Tunisie: Les 10 mesures d'urgence annoncées par Habib Essid

الإجراءات العاجلة

رئيس الحكومة يعلن عن جملة من الإجراءات العاجلة خلال ردوده على استفسارات أعضاء مجلس نواب الشّعب

Posté par ‎الحـــبـــيــــب الصّــــــيد Habib Essid‎ sur jeudi 28 janvier 2016

Lors de son audition jeudi à l'Assemblée des Représentants du Peuple, le premier ministre tunisien Habib Essid a annoncé 10 mesures à appliquer pour pallier rapidement aux problèmes de l'emploi.

  1. Création de 23.000 emplois via concours dans le premier trimestre de l'année 2016, dont 16000 dans la fonction publique et essentiellement dans les secteurs de la santé, la défense et les forces de l'ordre.
  2. Enrôlement de 30.000 jeunes pour le service militaire en 2016 avec possibilité de recrutement direct pour un grand nombre parmi eux.
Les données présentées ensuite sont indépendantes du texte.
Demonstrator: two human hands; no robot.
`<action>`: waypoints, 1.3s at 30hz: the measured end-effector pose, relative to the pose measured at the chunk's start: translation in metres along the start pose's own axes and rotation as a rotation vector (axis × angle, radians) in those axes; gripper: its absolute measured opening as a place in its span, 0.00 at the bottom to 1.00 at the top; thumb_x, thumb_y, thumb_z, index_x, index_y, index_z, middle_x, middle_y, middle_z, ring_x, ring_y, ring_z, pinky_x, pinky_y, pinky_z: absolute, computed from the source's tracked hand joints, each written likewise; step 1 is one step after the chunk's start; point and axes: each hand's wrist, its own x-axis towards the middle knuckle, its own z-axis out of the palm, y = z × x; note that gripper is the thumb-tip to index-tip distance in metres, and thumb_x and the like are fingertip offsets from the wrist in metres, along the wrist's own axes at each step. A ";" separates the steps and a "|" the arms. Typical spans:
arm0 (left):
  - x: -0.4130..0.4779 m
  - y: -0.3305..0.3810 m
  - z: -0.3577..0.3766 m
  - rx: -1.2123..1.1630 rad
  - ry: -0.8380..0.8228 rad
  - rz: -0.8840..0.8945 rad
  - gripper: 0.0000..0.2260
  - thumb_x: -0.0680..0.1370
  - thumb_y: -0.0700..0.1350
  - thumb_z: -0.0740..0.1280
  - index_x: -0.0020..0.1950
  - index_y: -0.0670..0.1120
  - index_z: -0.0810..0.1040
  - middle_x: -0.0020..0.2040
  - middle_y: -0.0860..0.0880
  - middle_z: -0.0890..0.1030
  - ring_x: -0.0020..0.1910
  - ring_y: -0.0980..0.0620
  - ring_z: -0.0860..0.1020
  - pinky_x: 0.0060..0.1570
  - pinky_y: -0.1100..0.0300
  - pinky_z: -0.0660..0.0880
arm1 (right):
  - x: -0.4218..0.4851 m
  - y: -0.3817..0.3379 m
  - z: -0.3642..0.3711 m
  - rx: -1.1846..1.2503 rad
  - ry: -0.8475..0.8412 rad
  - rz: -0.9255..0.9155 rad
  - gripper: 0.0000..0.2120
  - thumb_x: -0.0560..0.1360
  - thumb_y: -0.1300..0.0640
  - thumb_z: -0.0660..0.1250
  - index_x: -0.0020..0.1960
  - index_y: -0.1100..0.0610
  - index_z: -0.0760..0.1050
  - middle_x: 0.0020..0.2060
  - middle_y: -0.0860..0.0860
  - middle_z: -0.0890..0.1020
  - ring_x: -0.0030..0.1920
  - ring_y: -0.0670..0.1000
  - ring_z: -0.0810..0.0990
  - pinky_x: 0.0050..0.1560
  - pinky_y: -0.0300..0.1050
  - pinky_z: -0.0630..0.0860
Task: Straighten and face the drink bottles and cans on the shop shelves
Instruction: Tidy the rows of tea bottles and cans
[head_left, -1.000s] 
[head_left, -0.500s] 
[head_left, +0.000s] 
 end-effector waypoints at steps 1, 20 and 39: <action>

Actuellement, ce sont 5000 jeunes qui sont enrôlés, un nombre "insuffisant" selon Habib Essid.
  3. Recrutement d'au moins un chômeur appartenant à chaque famille démunie.
  4. Participation du secteur privé dans la lutte contre le chômage avec la création de 50000 emplois essentiellement dans les grandes surfaces, tout en encourageant à la décentralisation.
  5. Suppression de l'autofinancement et de la garantie pour les jeunes entrepreneurs diplômés demandeurs de crédits.
  6. Mise en place de mécanismes de formation et d'habilitation pour les jeunes entrepreneurs non diplômés.
  7. Présentation d'un projet de loi pour imposer la formation professionnelle à tous ceux qui quittent l'école sans diplômes pour diminuer l'impact de l'arrêt scolaire qui compte 50000 cas par an.
  8. Suppression du travail précaire de manière progressive et continue d'ici 2020.
  9. Les concours de la fonction publique seront directement sous l'égide des ministres sans recours au premier ministère.
  10. Les requêtes auprès de l'administration seront considérées comme acceptées passé le délai d'un mois

M. Essid a expliqué la nécessité "d'un dialogue national" qui réunira (partis, société civile, gouvernement, experts, organisations) afin de trouver des solutions stratégiques au problèmes de l'emplois en Tunisie.

Le premier ministre a été sous le feu des critiques ces derniers jours, après qu'un mouvement de protestation, inédit par son ampleur et sa durée depuis la révolution de janvier 2011, a rappelé que la misère et l'exclusion sociale, qui avaient largement motivé le soulèvement, étaient toujours prégnantes en Tunisie.

La croissance a été de moins de 1% en 2015 et le chômage est de plus de 15% (le double chez les jeunes diplômés). Plusieurs régions de l'intérieur du pays se disent en outre toujours marginalisées et réclament développement et emploi.